Penelitian tentang rancang bangun sistem pendukung pengambilan keputusan cerdas dalam agroindustri yang telah dilakukan oleh beberapa peneliti terdahulu adalah: Suprihatini (2003) merancang bangun Sistem Manajemen Ahli Techno-Marketing yang terdiri dari sistem pakar penentuan saran perbaikan proses produksi dan pelayanan purna jual teh, model analisa trend, model comparative performance index, model analisis daya saing, model quality function deployment. Santoso (2005) mengembangkan SPK M-RISK untuk

manajemen risiko pengembangan agroindustri buah-buahan. Model tersebut terdiri atas enam model utama, yaitu model penentuan produk olahan unggulan, model analisis risiko, model kelayakan finansial, model risiko finansial, madel manajemen risiko dan model manajemen pengendalian. Kusnandar (2006)

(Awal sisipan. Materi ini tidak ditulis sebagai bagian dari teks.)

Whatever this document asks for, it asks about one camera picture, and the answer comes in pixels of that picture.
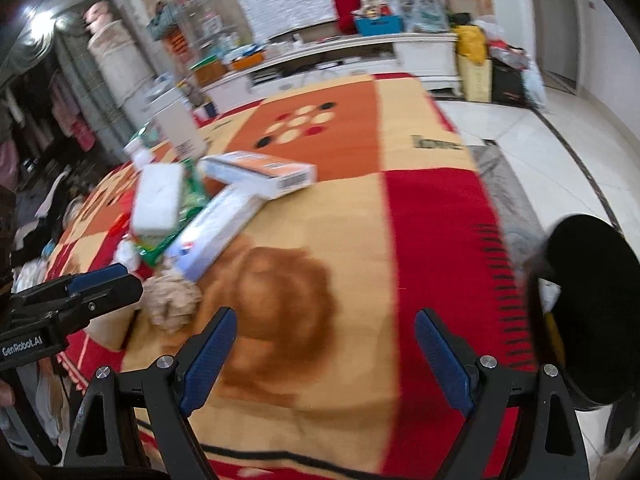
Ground beige tissue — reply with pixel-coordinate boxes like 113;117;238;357
141;269;202;334

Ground white foam block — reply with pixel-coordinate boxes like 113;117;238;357
130;162;186;237

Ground green seaweed snack bag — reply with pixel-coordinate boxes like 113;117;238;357
130;159;209;268

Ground blue white tablets box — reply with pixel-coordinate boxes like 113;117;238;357
164;184;265;283

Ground orange white medicine box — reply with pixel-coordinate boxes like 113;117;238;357
198;151;317;200

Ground white paper towel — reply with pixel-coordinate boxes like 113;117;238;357
112;237;142;273

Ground black trash bin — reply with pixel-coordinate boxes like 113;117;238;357
524;214;639;412

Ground person left hand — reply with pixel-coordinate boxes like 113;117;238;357
0;380;15;408

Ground white pink small bottle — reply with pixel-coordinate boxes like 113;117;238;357
124;136;154;172

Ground grey patterned rug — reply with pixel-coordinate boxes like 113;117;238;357
469;145;546;285

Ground patterned red orange blanket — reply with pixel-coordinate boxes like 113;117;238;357
58;74;535;479

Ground tall white thermos bottle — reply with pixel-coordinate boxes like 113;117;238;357
148;88;207;162

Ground black shopping bag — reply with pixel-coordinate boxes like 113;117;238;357
491;60;526;106

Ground beige paper shopping bag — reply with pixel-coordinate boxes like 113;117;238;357
457;55;492;103

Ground white cloth covered television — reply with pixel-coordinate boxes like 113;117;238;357
238;0;337;42

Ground white TV cabinet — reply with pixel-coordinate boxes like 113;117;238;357
204;32;462;113

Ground yellow plastic bag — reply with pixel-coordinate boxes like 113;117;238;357
454;25;487;65

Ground blue storage basket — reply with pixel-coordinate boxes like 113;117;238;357
354;14;404;37

merancang bangun model pengembangan industri kecil jamu dalam bentuk sistem manajemen ahli yanag diberi nama Sains-Jamu. Model terdiri dari sub model pengadaan bahan baku, sub model struktur pengembangan, sub model sumber permodalan, sub model kelembagaan usaha, sub model kelayakan finansial dan sub model sistem pakar strategi bauran pemasaran. Haris (2006) mengkaji model aliansi strategis sistem agroindustri Crumb Rubber. Model tersebut dirancang dalam sistem manajemen ahli yang menempatkan pengusaha agroindustri dan petani sebagai pelaku utama dengan dukungan kelembagaan ekonomi dan kelembagaan pendukung lainnya. Tetapi penelitian pemodelan sistem pendukung keputusan cerdas dalam manajemen risiko rantai pasok produk pertanian belum banyak dilakukan. Kebaharuan dari penelitian ini dapat ditinjau dari beberapa aspek, misalnya dari aspek metodologi, komoditas, jenis risiko, tujuan dan model manajemen risiko rantai pasok yang dapat dilihat pada Lampiran 1. Penelitian pemodelan evaluasi risiko kualitatif pada produk manufaktur telah dilakukan oleh Wu et al. (2006) dan Schoenherr et al. (2008), sedangkan beberapa model kuantitatif manajemen risiko rantai pasok telah juga dikembangkan oleh Nagurney et al. (2005), Xiaohui et al. (2006), Wu et al. (2006), Li et al. (2007) dan Lee (2008). Selain itu telah dikembangkan juga model gabungan antara kualitatif dan kuantitatif seperti yang dilakukan oleh Arisoy (2007) dan Wu dan Olson (2008). Sistem penunjang pengambilan keputusan (SPK) yang ada selama ini didasarkan

43

pada pemodelan konvesional (operation research dan teknik pendukung hard system methodology lainnya), dalam penelitian ini akan dikembangkan sistem pendukung keputusan cerdas dengan menggunakan pendekatan soft sistem metodologi dan soft computing supaya lebih sesuai dengan sifat permasalahan pengambilan keputusan nyata dalam membuat mekanisme penyeimbangan risiko. Kebanyakan pengembangan sistem manajemen risiko rantai pasok dilakukan dengan pendekatan hard system (misalnya simulasi dan sistem dinamik) dalam penelitian ini akan dikembakan dengan pendekatan soft system. Manajemen risiko rantai pasok (SCM) selama ini lebih banyak dikembangkan dalam bidang manufaktur yang mempunyai sifat tingkat kerusakan sangat rendah, sedangkan dalam penelitian ini akan dikembangkan sistem manajemen risiko rantai pasok pada produk pertanian yang mempunyai karakterisktik mudah rusak dan musiman. Selama ini sistem manajemen risiko rantai pasok hanya

dikembangkan secara parsial atau sektoral, sedangkan dalam penelitian ini akan dikembangkan sistem manajemen risiko rantai pasok yang terintegrasi dengan membuat suatu sistem penunjang pengambilan keputusan cerdas yang dapat digunakan berdasarkan tingkatan peran pelaku dalam rantai pasok sehingga keputusan yang diperoleh mempunyai tingkat validitas yang lebih tinggi. Disamping itu kebaruan penelitian ini juga dapat dipandang dari segi komoditas produk rantai pasok yang dikaji, karena selama ini belum terdapat model manajemen risiko rantai pasok produk pertanian tanaman pangan yang dapat digunakan untuk membantu stakeholder seperti petani, pengepul, distributor dan agroindustri dalam melakukan pengambilan keputusan yang berkaitan dengan proses bisnisnya dengan memperhatikan risiko rantai pasok, sehingga diperoleh suatu tindakan yang efektif dan efisien dalam penanganan terhadap risiko yang mungkin akan terjadi, sehingga tercipta suatu sistem yang dapat digunakan oleh banyak pengguna, berbagai tingkatan rantai pasok untuk melakukan pengendalian risiko baik secara individu ataupun secara kelompok.